The method utilizes the change of the color information in the image blurring process to grasp the detection of image details, realizes the detection of different areas according to the RGB color space correlation of different areas before and after the focused blurred image is blurred again and the change value difference of each component value, reduces the complexity of blurred image detection, and has the advantages of short time consumption and more accurate detection.

Drawings

In order to more clearly illustrate the embodiments of the present invention or the technical solutions in the prior art, the drawings used in the description of the embodiments or the prior art will be briefly described below, it is obvious that the drawings in the following description are only some embodiments of the present invention, and for those skilled in the art, other drawings can be obtained according to the drawings without creative efforts.

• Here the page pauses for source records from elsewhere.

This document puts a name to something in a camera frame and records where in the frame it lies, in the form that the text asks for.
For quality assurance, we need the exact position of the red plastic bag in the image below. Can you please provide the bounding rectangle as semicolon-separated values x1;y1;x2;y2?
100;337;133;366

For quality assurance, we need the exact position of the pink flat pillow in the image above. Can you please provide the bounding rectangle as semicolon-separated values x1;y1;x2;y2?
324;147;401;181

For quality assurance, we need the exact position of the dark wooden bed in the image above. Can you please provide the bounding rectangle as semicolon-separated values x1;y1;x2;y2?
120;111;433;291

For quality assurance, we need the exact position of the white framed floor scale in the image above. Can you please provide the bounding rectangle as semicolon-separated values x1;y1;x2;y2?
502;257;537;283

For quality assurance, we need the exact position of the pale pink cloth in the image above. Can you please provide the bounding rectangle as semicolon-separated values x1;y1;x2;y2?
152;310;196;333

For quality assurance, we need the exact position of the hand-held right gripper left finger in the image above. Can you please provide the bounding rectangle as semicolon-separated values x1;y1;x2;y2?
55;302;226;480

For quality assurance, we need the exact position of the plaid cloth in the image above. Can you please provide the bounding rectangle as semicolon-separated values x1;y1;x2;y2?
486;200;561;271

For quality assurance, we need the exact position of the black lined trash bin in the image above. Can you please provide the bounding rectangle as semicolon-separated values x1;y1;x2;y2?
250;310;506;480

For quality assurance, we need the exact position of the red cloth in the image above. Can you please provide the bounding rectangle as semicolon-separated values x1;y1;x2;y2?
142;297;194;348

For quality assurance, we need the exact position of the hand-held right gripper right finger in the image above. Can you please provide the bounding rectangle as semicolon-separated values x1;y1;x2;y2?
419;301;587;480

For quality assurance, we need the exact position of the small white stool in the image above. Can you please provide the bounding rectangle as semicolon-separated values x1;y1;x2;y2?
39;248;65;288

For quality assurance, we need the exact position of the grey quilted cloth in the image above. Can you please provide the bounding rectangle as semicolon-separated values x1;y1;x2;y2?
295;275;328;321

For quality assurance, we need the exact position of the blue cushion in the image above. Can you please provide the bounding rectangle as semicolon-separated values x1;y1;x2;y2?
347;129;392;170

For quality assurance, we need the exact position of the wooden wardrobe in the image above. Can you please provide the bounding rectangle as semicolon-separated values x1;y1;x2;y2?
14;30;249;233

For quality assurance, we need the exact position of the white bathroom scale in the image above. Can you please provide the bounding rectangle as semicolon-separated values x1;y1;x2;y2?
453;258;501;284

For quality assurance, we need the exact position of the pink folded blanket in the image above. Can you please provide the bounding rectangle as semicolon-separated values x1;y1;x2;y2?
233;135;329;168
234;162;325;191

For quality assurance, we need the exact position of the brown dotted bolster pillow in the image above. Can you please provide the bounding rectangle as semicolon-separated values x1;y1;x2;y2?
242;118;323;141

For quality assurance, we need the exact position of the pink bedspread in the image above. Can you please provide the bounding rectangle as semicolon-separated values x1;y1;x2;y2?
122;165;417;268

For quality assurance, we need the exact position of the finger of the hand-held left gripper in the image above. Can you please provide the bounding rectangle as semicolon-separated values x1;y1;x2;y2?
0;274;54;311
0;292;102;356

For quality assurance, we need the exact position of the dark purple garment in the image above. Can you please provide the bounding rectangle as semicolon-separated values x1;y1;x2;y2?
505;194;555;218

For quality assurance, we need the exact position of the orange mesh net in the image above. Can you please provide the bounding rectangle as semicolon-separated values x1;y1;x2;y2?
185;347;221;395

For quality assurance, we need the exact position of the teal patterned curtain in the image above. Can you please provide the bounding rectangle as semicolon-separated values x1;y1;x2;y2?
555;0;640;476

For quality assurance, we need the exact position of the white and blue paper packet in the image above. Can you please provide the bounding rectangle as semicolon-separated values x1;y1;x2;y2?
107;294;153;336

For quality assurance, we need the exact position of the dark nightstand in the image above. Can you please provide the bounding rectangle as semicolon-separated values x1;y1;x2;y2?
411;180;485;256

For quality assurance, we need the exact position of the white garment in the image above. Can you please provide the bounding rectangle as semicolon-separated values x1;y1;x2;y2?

FIG. 1 is a schematic diagram of an image degradation model provided by an embodiment of the invention;

fig. 2 is a schematic flowchart of a method for detecting a local focus blurred image according to an embodiment of the present invention;

fig. 3 is a schematic diagram of a simulation result of the detection method for the local focus blurred image according to the embodiment of the present invention.

Detailed Description

The technical solutions in the embodiments of the present invention will be clearly and completely described below with reference to the drawings in the embodiments of the present invention, and it is obvious that the described embodiments are only a part of the embodiments of the present invention, and not all of the embodiments. All other embodiments, which can be derived by a person skilled in the art from the embodiments given herein without making any creative effort, shall fall within the protection scope of the present invention.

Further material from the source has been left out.